In fact, the American Right takes a resolutely liberal approach to Burke's last three principles: hierarchy, pessimism and elitism. The heroes of modern American conservatism are not paternalist squires but rugged individualists who don't know their place: entrepreneurs who build mighty businesses out of nothing, settlers who move out West and, of course, the cowboy. There is a frontier spirit to the Right — unsurprisingly, since so much of its heartland is made up of new towns of one sort or another.
The geography of conservatism also helps to explain its optimism rather than pessimism. In the war between the Dynamo and the Virgin, as Henry Adams characterized the battle between progress and tradition, most American conservatives are on the side of the Dynamo. They think that the world offers all sorts of wonderful possibilities. And they feel that the only thing that is preventing people from attaining these possibilities is the dead liberal hand of the past. By contrast, Burke has been described flatteringly by European conservatives as a "prophet of the past." Spend any time with a group of Republicans, and their enthusiasm for the future can be positively exhausting.

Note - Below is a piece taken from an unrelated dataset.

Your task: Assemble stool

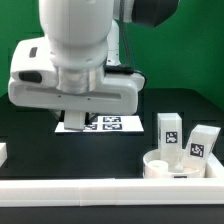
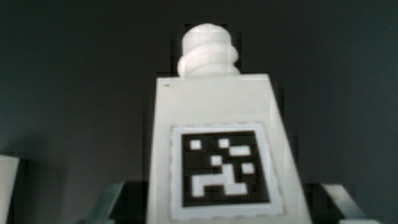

As for elitism, rather than dreaming about creating an educated "clerisy" of clever rulers (as Coleridge and T. S. Eliot did), the Republicans ever since the 1960s have played the populist card.
The article spends a number of pixels arguing that American conservatism is a native mutant of sorts having little in common with the older sort of European conservatism. Perhaps this is a result of not having had much of an hereditary aristocracy, greater influence of the Scottish Enlightenment than the Continental variety, the mongrel nature of a nation of immigrants rather than the blood and soil culture of older and more rooted nations, self-selection for those who had a pioneer spirit and were willing to risk their lives in a wilderness? Whatever. It doesn't seem to have gotten much thought in the past, perhaps because like fish, they didn't notice the water.
Americans might imagine that their politics is as varied as everybody else's, and in one way it is. . . But the center of gravity of American opinion is much further to the right — and the whole world needs to understand what that means.The peculiar sort of conservatism that lives in America doesn't seem peculiar to Americans, except perhaps for academics who know so little of America and have mostly the ersatz knowledge of scholarship rather than experience and personal knowledge.
Clearly I too am a fish who had taken his water for granted while getting on with life, so I look forward to an education in the next couple of years about the nature of the local waters and the varieties of fishes and such that swim here.